Exercise description: Everything from the line containing "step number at" through the line containing "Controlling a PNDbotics" in the listing below should be copied exactly, and nothing more.

Data block:
───
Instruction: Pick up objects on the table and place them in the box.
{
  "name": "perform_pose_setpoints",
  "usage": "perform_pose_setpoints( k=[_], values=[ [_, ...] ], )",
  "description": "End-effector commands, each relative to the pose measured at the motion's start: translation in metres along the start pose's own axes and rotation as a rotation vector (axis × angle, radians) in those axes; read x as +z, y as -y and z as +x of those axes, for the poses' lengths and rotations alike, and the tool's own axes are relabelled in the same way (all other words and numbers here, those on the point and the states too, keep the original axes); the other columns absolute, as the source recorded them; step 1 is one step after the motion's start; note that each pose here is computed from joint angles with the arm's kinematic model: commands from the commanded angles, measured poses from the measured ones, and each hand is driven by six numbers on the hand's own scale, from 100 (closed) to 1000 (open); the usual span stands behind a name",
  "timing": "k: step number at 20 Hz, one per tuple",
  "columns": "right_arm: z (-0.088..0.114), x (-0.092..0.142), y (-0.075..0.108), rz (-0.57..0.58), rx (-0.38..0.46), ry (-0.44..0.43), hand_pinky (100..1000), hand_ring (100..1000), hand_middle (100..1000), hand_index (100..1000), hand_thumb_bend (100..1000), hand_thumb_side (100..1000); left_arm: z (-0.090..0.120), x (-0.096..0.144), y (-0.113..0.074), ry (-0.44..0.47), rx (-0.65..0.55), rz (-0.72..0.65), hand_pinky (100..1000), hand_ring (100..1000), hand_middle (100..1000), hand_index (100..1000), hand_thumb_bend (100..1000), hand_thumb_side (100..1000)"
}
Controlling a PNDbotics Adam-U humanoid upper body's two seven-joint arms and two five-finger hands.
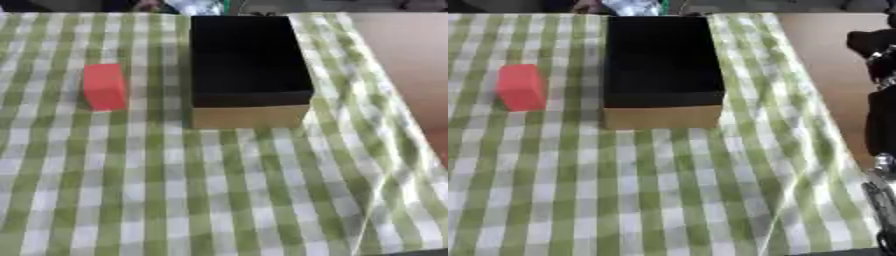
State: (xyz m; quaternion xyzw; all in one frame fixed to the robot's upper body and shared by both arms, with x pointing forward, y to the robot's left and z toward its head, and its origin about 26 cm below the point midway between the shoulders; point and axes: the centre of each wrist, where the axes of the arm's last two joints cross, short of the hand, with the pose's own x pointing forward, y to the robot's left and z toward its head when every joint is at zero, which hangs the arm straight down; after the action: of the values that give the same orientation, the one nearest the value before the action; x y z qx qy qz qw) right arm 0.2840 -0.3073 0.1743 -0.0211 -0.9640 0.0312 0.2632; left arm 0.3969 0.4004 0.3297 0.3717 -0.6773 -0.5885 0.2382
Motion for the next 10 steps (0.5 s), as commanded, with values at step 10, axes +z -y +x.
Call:
perform_pose_setpoints(
  k=[10],
  values=[
    [0.004, -0.005, -0.003, 0.027, -0.003, 0.004, 815, 738, 613, 811, 100, 860, 0.001, -0.038, 0.003, 0.032, -0.142, -0.208, 763, 883, 900, 1000, 894, 923]
  ],
)
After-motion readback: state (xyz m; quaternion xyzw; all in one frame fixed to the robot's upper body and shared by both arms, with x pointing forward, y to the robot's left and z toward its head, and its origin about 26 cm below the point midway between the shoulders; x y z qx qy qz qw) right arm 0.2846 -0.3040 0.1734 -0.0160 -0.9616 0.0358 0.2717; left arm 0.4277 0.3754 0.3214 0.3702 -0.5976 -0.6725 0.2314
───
Answer for the task:
  "timing": "k: step number at 20 Hz, one per tuple",
  "columns": "right_arm: z (-0.088..0.114), x (-0.092..0.142), y (-0.075..0.108), rz (-0.57..0.58), rx (-0.38..0.46), ry (-0.44..0.43), hand_pinky (100..1000), hand_ring (100..1000), hand_middle (100..1000), hand_index (100..1000), hand_thumb_bend (100..1000), hand_thumb_side (100..1000); left_arm: z (-0.090..0.120), x (-0.096..0.144), y (-0.113..0.074), ry (-0.44..0.47), rx (-0.65..0.55), rz (-0.72..0.65), hand_pinky (100..1000), hand_ring (100..1000), hand_middle (100..1000), hand_index (100..1000), hand_thumb_bend (100..1000), hand_thumb_side (100..1000)"
}
Controlling a PNDbotics Adam-U humanoid upper body's two seven-joint arms and two five-finger hands.

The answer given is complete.